§ **Task directions**: Your copy should hold the lines below from the first through the one that contains "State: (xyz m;", each retyped exactly, and no pictures.

§ **Information provided**:

•••••

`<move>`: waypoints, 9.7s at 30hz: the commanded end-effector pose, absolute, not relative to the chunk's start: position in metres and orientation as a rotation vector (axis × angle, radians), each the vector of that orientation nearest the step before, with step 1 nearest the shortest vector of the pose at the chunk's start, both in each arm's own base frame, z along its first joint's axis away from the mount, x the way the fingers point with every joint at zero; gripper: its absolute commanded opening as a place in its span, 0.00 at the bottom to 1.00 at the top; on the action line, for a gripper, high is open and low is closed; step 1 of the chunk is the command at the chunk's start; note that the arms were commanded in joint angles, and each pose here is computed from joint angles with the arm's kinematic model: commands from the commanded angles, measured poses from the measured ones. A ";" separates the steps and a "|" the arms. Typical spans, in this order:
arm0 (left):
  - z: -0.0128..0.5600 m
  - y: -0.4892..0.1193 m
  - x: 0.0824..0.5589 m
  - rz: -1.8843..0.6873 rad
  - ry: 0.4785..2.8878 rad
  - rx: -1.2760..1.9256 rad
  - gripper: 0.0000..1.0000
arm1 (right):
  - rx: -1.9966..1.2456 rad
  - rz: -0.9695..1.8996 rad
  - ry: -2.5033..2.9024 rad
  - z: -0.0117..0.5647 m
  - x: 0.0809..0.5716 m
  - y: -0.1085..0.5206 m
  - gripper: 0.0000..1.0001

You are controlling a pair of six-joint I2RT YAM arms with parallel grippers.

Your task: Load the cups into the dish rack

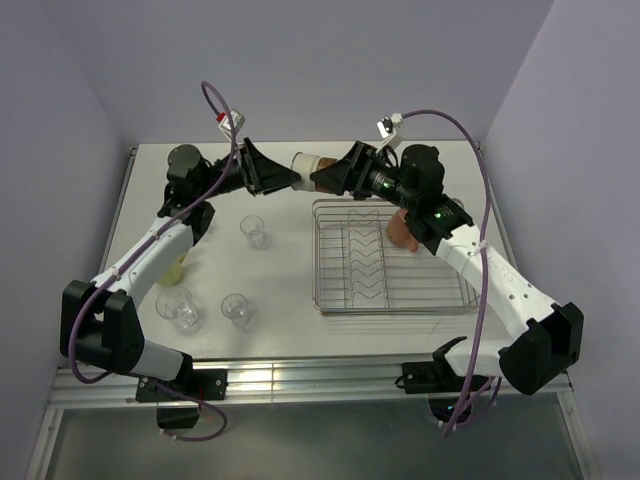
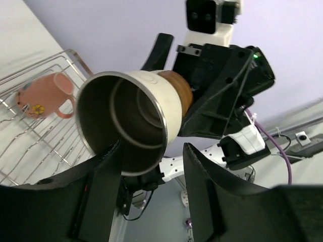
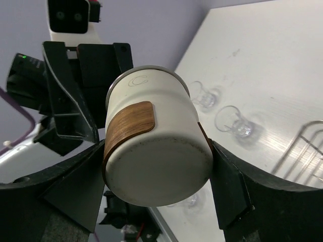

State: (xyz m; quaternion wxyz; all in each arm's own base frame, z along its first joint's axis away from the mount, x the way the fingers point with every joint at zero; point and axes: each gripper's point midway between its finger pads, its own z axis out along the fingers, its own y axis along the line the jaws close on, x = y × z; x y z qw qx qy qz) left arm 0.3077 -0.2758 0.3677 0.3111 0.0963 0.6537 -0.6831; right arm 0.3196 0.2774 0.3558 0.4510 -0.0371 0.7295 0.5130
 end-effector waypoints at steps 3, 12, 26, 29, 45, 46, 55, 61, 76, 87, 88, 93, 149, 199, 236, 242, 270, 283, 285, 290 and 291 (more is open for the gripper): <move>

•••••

§ **Result below**:
`<move>`: waypoints, 9.7s at 30hz: the commanded end-effector pose, absolute, not relative to the chunk's start: position in metres and orientation as a rotation vector (axis × angle, radians), each the vector of that orientation nearest the step before, with step 1 nearest the shortest vector of the pose at the chunk's start, both in each arm's own base frame, z along its first joint's axis away from the mount, x the way the fingers point with every joint at zero; gripper: its absolute commanded opening as a place in its span, 0.00 at the bottom to 1.00 at the top; on the action line, for a gripper, high is open and low is closed; step 1 of the chunk is the command at the chunk's start; note that the arms were commanded in joint angles, and each pose here is computed from joint angles with the arm's kinematic model: commands from the commanded angles, measured poses from the measured ones. A ";" separates the steps and a "|" the arms. Typical spans, in this order:
arm0 (left):
  - z: -0.0128..0.5600 m
  - y: -0.4892..0.1193 m
  - x: 0.0824..0.5589 m
  - rz: -1.8843..0.6873 rad
  - ry: 0.4785..2.8878 rad
  - rx: -1.2760..1.9256 rad
  - gripper: 0.0000..1.0000
arm1 (right):
  - rx: -1.9966..1.2456 rad
  - rz: -0.9695..1.8996 rad
  - ry: -2.5033..2.9024 rad
  - z: -0.0117..0.5647 m
  - x: 0.0809..0.5716 m
  - y: -0.1085..0.5206 m
  - gripper: 0.0000..1.0001

You are controlling a pair of six-joint I2RT YAM arms with parallel grippers.

Your task: Load the cups into the dish rack


State: (xyz m; quaternion wxyz; all in each arm's own base frame, z along its first joint's axis away from the mount, x the way the fingers point with every joint at zero; point and axes: each gripper's point midway between its finger pads, its own z axis out along the fingers, its own y axis along the line the jaws close on, x = y × z; x y z qw qx qy qz) left arm 0.3077 -0.2758 0.3677 0.3111 0.0963 0.6537 -0.6831; right arm 0.3196 0.2774 0.3558 0.4510 -0.0371 0.7295 0.5130

Work on the exercise is finished.